Possibly Related Posts:


{ 0 comments }

Practice Being Present

by Mary Ann on August 7, 2010

I want to tell you how my day went Thursday. Actually let me begin the story on Wednesday evening. I took out a pad and wrote down my schedule for Thursday. It was full. I had a couple of doctor’s appointments and a meeting with a friend, my regular work, an article to write and post and a few other sundry items. About fifteen minutes after I finished the list one of my daughters called. She had a presentation to do Thursday night and said, “Mom I hate to bother you but I really need some help. I just need a couple of hours to finish this presentation and I just can’t get anything done with the kids.” YIKES!!! I really wanted to help but I had a FULL day coming up. So I did what any good mother would, I rearranged my schedule!

Jodie, Maggie, Mary and Jack

Now don’t inundate me with letters about how we need our own space and how we have to take care of ourselves and on and on. My daughter had asked for help which she really needed and which she doesn’t ask for often. I wanted to help her. I know what it feels like to be over the top and not see how you can do all you have to do. So I rearranged my schedule. I cancelled one doctor’s appointment, set the other for earlier in the day and changed my appointment with the friend. The article could wait till later that night.

Thursday morning I rushed off to work with the days plan in my head. I called my daughter and told her I would be there by about 2:30 because my doctor appointment was earlier. I could hear the relief in her voice.

Work went fine. Then off to the doctor which is a forty five minute drive. They drew my blood and then I sat there…right up to the time of my previously scheduled appointment at 2:30. Double yikes. By the time I got to my

Jack and his baby

daughters home it was four fifteen and I was feeling rushed and stressed. I grabbed the kids, plopped them in the stroller, gave Jack his “baby to push” and off we went. I could at least give her an hour and a half.

Because Jodie needed to take the baby with her to her presentation we just walked around their block over and over again so that she could find us when she needed to go! Shortly after that her husband would be home and I could get on with the day. My mind was so busy. I kept thinking about the article I needed to write and post knowing that it was going to take a few hours. I was thinking about the other assignments I had before I could end the day. I kept saying to Jack, “Come on Jack. Let’s go”. I wanted him to keep up with my busy mind even though I knew in the back of it that I wouldn’t be getting to any of those other things until the hour and a half had passed. It was as though if we just moved a bit faster the time would go faster and I could get to all the “other stuff” I had to do.

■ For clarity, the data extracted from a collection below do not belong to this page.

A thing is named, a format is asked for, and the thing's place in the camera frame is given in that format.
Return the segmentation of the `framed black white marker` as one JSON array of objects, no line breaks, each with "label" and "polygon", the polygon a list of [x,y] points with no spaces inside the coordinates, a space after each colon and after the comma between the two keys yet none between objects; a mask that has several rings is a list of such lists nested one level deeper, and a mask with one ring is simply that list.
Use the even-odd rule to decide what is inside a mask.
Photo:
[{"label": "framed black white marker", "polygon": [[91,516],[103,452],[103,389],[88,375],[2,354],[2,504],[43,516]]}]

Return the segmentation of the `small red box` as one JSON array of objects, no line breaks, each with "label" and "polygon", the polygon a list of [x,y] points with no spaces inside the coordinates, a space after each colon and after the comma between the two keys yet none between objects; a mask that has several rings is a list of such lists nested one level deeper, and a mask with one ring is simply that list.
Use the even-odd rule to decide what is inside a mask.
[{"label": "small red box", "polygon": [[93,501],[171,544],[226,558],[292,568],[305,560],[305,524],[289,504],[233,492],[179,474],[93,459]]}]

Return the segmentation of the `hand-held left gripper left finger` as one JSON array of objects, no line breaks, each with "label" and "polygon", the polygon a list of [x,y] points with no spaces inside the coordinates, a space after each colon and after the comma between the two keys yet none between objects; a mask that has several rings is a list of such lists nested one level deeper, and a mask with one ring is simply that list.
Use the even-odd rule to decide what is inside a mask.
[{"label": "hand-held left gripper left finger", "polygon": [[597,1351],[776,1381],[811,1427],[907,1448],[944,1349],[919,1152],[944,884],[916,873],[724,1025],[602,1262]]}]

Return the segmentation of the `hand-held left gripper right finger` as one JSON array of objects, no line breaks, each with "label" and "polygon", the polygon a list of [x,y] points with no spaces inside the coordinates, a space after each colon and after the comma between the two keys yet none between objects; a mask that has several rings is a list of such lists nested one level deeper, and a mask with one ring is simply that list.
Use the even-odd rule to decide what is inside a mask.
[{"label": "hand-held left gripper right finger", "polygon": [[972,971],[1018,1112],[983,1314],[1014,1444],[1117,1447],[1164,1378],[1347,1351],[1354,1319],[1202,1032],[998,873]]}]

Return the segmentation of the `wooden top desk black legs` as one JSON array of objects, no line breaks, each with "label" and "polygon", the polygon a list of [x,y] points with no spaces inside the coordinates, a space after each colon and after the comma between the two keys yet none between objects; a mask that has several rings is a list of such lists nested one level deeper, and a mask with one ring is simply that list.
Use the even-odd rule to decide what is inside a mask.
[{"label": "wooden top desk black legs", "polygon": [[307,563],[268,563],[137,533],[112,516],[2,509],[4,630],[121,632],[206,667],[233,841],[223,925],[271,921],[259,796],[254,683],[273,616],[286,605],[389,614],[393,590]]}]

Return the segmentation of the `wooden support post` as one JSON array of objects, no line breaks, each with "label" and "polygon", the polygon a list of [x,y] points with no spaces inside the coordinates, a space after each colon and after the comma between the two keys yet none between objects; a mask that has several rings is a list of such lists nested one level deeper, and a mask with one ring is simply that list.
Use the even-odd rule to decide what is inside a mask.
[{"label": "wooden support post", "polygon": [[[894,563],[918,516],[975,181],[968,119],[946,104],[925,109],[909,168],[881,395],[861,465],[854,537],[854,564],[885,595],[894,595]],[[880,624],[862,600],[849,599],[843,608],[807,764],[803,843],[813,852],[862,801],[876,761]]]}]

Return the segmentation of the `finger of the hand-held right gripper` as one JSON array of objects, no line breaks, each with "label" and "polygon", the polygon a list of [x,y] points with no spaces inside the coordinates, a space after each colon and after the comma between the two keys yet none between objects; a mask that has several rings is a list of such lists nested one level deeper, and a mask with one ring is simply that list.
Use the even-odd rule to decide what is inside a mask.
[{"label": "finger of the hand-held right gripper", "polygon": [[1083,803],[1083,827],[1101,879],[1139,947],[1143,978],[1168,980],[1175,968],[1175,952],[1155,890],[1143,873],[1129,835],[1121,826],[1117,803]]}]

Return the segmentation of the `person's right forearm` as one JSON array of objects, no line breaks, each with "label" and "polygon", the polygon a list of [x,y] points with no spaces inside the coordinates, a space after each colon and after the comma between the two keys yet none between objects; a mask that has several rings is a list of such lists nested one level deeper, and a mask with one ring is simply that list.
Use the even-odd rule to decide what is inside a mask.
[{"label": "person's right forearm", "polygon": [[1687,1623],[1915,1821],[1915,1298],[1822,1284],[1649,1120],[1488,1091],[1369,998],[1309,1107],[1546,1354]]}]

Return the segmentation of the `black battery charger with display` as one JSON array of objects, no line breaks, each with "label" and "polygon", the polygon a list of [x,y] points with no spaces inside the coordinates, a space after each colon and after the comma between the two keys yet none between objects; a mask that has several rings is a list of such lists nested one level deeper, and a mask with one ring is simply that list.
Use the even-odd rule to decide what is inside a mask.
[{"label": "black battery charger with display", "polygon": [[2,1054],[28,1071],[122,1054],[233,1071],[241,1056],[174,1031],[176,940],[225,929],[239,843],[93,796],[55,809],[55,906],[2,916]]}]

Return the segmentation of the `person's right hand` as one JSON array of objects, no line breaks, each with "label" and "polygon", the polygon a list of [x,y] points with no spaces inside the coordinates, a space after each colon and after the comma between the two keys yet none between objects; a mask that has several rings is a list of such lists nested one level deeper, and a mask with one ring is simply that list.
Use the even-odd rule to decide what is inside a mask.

Gee, hasn’t that been the subject of many an article by me? I surely wasn’t present. I wasn’t hearing Jack or seeing Maggie or having any conversations of any kind. So I STOPPED! I pulled my mind back from its preoccupation and its business. I slowed down. I said to Jack, “Hey, you are the leader.” Then we followed him. We went up driveways, went forward and then turned back, we explored the alley. Sometimes we would just stop and stand there waiting. Once I said, “Jack, what are we waiting for?” “Cars”, was his reply.

He stopped by a beautiful flowering plant with magenta blooms. He bent down and sniffed it. I turned around to look at Mary and Maggie and then back to Jack. He was catching up to me carrying a blossom in his small fist. “For Maggie”, he said. I was touched by the fact that at two he knew that his sister couldn’t smell the flower without his help.

We had a wonderful, long, meandering walk. We saw bugs, ants, flowers, birds, grapes about to be ripe, and leaves, lots of leaves! It was restful, peaceful. Jack and Maggie heard the names of flowers from their grandma. Some of them they will remember. It was a glorious time.

It takes effort to “be present”. It is work for adults who are so busy and preoccupied with the world and its worries, pressures and must dos. However, the rewards for both children and adults when we make the effort, is joy, peace, warmth and strengthened relationships.

Tomorrow pick a time or event in your family and practice being present. It’s like riding a bike, the more we practice the better we get.